*** Opening of Data provided ***
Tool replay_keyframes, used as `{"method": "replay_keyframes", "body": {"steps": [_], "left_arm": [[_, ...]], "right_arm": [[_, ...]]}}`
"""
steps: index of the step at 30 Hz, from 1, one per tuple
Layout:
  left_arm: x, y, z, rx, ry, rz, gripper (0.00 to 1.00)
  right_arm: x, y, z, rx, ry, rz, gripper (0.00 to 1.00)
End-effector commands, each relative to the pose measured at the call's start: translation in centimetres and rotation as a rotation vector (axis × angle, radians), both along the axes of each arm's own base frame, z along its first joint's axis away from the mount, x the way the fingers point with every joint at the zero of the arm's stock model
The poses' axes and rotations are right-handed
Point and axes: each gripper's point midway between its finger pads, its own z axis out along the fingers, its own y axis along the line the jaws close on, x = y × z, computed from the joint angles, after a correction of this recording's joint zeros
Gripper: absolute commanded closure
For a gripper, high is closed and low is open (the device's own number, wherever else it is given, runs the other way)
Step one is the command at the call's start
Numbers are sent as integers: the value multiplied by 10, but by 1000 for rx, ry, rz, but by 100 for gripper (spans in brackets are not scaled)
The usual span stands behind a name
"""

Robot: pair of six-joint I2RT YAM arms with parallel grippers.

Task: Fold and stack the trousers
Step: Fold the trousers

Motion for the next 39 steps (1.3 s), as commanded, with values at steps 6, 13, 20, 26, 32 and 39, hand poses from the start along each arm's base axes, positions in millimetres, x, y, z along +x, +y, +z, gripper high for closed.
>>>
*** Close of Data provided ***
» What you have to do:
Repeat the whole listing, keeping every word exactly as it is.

» Task answer:
Tool replay_keyframes, used as `{"method": "replay_keyframes", "body": {"steps": [_], "left_arm": [[_, ...]], "right_arm": [[_, ...]]}}`
"""
steps: index of the step at 30 Hz, from 1, one per tuple
Layout:
  left_arm: x, y, z, rx, ry, rz, gripper (0.00 to 1.00)
  right_arm: x, y, z, rx, ry, rz, gripper (0.00 to 1.00)
End-effector commands, each relative to the pose measured at the call's start: translation in centimetres and rotation as a rotation vector (axis × angle, radians), both along the axes of each arm's own base frame, z along its first joint's axis away from the mount, x the way the fingers point with every joint at the zero of the arm's stock model
The poses' axes and rotations are right-handed
Point and axes: each gripper's point midway between its finger pads, its own z axis out along the fingers, its own y axis along the line the jaws close on, x = y × z, computed from the joint angles, after a correction of this recording's joint zeros
Gripper: absolute commanded closure
For a gripper, high is closed and low is open (the device's own number, wherever else it is given, runs the other way)
Step one is the command at the call's start
Numbers are sent as integers: the value multiplied by 10, but by 1000 for rx, ry, rz, but by 100 for gripper (spans in brackets are not scaled)
The usual span stands behind a name
"""

Robot: pair of six-joint I2RT YAM arms with parallel grippers.

Task: Fold and stack the trousers
Step: Fold the trousers

Motion for the next 39 steps (1.3 s), as commanded, with values at steps 6, 13, 20, 26, 32 and 39, hand poses from the start along each arm's base axes, positions in millimetres, x, y, z along +x, +y, +z, gripper high for closed.
>>>

There is no more to this output.